Work to be completed: Your task is to return all the entries below exactly, with every picture omitted.

Records shown:

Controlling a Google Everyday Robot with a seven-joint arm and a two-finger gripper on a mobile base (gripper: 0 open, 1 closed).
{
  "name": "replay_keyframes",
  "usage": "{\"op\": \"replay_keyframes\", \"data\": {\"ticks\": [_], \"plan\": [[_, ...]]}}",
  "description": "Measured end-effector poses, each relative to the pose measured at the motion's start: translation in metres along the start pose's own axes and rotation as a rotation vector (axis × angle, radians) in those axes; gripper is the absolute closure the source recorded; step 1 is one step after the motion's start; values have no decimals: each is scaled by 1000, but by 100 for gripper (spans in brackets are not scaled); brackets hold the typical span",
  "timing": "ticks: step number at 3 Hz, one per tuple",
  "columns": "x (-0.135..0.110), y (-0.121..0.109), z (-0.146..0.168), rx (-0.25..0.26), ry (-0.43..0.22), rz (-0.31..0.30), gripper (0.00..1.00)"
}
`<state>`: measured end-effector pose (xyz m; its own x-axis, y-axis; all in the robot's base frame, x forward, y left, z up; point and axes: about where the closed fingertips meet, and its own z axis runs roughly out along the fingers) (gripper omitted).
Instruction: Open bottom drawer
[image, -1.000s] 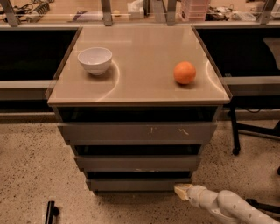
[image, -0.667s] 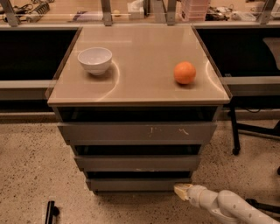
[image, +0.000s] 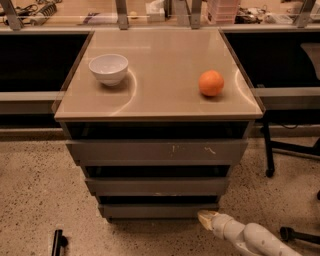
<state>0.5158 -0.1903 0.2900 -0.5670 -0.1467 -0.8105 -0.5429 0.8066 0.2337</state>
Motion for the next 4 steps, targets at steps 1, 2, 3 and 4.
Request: {"op": "replay_keyframes", "data": {"ticks": [1, 2, 3, 4], "plan": [[20, -24, 30, 105, -75, -43, 100], [36, -52, 44, 214, -138, -43, 100], [29, -78, 49, 299, -195, -59, 100], [-3, -120, 46, 382, -280, -77, 100]]}}
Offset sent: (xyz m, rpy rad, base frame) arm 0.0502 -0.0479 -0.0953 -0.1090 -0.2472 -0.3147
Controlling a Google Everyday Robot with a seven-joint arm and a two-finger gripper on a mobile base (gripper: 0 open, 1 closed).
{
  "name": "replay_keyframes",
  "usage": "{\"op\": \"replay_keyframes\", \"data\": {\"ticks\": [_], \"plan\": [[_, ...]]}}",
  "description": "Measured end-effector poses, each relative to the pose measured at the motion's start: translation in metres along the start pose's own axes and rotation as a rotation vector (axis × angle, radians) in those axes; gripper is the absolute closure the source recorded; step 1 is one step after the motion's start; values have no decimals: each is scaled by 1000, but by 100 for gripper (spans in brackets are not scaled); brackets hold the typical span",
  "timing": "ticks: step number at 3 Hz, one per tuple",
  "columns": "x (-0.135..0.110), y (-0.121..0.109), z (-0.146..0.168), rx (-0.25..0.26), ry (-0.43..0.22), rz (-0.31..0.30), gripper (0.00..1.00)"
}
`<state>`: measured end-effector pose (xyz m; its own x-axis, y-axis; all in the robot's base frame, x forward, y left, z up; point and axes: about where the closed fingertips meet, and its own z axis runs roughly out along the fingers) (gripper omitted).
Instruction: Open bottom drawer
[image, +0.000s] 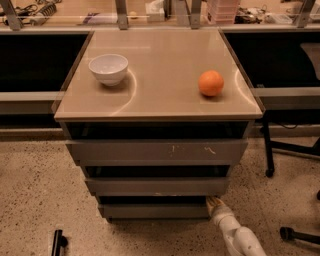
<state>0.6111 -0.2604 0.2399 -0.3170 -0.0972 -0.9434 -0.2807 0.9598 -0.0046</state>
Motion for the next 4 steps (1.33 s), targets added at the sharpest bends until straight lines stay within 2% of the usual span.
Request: {"op": "replay_keyframes", "data": {"ticks": [1, 2, 3, 4], "plan": [[-1, -2, 0, 3, -1, 1, 100], [7, 7, 14, -54, 10, -55, 100], [15, 25, 45, -138, 13, -140, 100], [18, 29, 68, -212, 44, -219, 100]]}}
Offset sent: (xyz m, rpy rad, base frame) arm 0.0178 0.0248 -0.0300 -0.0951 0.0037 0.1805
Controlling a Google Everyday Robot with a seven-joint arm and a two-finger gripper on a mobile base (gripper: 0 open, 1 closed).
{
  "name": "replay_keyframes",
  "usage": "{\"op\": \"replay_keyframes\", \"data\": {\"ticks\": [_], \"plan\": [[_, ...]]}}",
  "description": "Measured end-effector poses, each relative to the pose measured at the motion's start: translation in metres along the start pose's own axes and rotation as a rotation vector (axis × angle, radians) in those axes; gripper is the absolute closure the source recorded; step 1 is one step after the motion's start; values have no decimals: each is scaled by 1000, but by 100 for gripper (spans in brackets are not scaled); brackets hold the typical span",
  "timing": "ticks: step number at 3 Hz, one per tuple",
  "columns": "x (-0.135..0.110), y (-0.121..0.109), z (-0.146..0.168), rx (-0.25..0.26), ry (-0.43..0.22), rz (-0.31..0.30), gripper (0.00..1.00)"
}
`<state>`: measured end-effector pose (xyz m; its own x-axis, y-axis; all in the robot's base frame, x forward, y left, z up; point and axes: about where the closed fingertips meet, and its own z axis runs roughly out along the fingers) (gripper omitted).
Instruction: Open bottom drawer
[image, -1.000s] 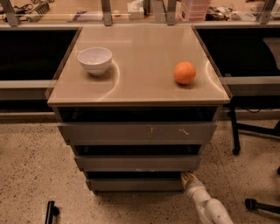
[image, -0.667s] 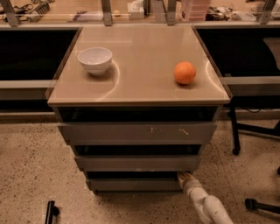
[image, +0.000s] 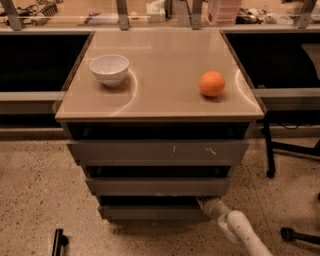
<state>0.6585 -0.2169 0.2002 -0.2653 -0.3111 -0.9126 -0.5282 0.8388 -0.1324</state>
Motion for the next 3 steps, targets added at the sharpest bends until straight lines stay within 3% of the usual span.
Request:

Task solution:
Controlling a Google Everyday Robot with a seven-joint arm and a two-finger gripper on a mobile base (gripper: 0 open, 1 closed).
{
  "name": "replay_keyframes",
  "usage": "{\"op\": \"replay_keyframes\", \"data\": {\"ticks\": [_], \"plan\": [[_, ...]]}}",
  "description": "Measured end-effector poses, each relative to the pose measured at the motion's start: translation in metres along the start pose's own axes and rotation as a rotation vector (axis × angle, radians) in those axes; gripper is the absolute closure the source recorded; step 1 is one step after the motion's start; values have no decimals: each is scaled by 1000, but by 100 for gripper (spans in brackets are not scaled); brackets hold the typical span",
  "timing": "ticks: step number at 3 Hz, one per tuple",
  "columns": "x (-0.135..0.110), y (-0.121..0.109), z (-0.146..0.168), rx (-0.25..0.26), ry (-0.43..0.22), rz (-0.31..0.30), gripper (0.00..1.00)"
}
`<state>`: measured end-effector pose (xyz m; its own x-axis, y-axis; all in the robot's base frame, x forward, y left, z up; point and axes: about where the closed fingertips meet, and its own z axis runs roughly out along the fingers) (gripper omitted).
Instruction: Open bottom drawer
[image, -1.000s] 
[image, -0.667s] 
[image, +0.000s] 
<state>0.5158 -0.1903 0.2900 -0.5670 -0.1467 -0.8105 -0.5429 0.8066 0.2337</state>
Motion for the next 4 steps, targets at steps 1, 2, 3 and 4.
Request: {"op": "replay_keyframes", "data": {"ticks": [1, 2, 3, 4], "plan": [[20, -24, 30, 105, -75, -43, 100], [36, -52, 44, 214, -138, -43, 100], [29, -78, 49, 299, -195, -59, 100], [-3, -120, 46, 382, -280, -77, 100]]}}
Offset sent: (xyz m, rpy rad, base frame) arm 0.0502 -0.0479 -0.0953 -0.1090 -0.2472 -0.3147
Controlling a Google Everyday Robot with a seven-joint arm and a two-finger gripper on a mobile base (gripper: 0 open, 1 closed).
{
  "name": "replay_keyframes",
  "usage": "{\"op\": \"replay_keyframes\", \"data\": {\"ticks\": [_], \"plan\": [[_, ...]]}}",
  "description": "Measured end-effector poses, each relative to the pose measured at the motion's start: translation in metres along the start pose's own axes and rotation as a rotation vector (axis × angle, radians) in those axes; gripper is the absolute closure the source recorded; step 1 is one step after the motion's start; values have no decimals: each is scaled by 1000, but by 100 for gripper (spans in brackets are not scaled); brackets hold the typical span",
  "timing": "ticks: step number at 3 Hz, one per tuple",
  "columns": "x (-0.135..0.110), y (-0.121..0.109), z (-0.146..0.168), rx (-0.25..0.26), ry (-0.43..0.22), rz (-0.31..0.30), gripper (0.00..1.00)"
}
`<state>`: measured end-effector pose (xyz m; its own x-axis, y-axis; all in the robot's base frame, x forward, y left, z up; point and axes: about where the closed fingertips meet, and its own z axis runs roughly out along the fingers) (gripper omitted).
Instruction: Open bottom drawer
[image, +0.000s] 
<state>0.6111 -0.2604 0.2399 -0.3170 -0.0972 -0.9434 -0.2807 0.9598 -0.0046</state>
Motion for the next 4 steps (1.33 s), targets added at the sharpest bends until straight lines stay within 2% of the usual span.
Request: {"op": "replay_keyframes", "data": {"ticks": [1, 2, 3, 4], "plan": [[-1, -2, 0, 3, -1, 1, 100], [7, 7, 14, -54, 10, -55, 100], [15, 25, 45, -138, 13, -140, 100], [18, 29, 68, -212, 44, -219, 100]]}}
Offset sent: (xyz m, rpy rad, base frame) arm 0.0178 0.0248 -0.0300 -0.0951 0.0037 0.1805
Controlling a Google Everyday Robot with a seven-joint arm and a two-finger gripper on a mobile base (gripper: 0 open, 1 closed).
{
  "name": "replay_keyframes",
  "usage": "{\"op\": \"replay_keyframes\", \"data\": {\"ticks\": [_], \"plan\": [[_, ...]]}}",
  "description": "Measured end-effector poses, each relative to the pose measured at the motion's start: translation in metres along the start pose's own axes and rotation as a rotation vector (axis × angle, radians) in those axes; gripper is the absolute closure the source recorded; step 1 is one step after the motion's start; values have no decimals: each is scaled by 1000, but by 100 for gripper (spans in brackets are not scaled); brackets hold the typical span",
  "timing": "ticks: step number at 3 Hz, one per tuple",
  "columns": "x (-0.135..0.110), y (-0.121..0.109), z (-0.146..0.168), rx (-0.25..0.26), ry (-0.43..0.22), rz (-0.31..0.30), gripper (0.00..1.00)"
}
`<state>`: measured end-effector pose (xyz m; its own x-axis, y-axis; all in the robot's base frame, x forward, y left, z up; point and axes: about where the closed fingertips meet, and its own z axis runs roughly out along the fingers) (gripper omitted).
Instruction: Open bottom drawer
[image, -1.000s] 
[image, -0.667s] 
[image, +0.000s] 
<state>0.6585 -0.2169 0.2002 -0.2653 -0.3111 -0.9126 -0.5282 0.8388 -0.1324</state>
Motion for the next 3 steps, targets added at the sharpest bends until straight lines stay within 3% of the usual span.
Request:

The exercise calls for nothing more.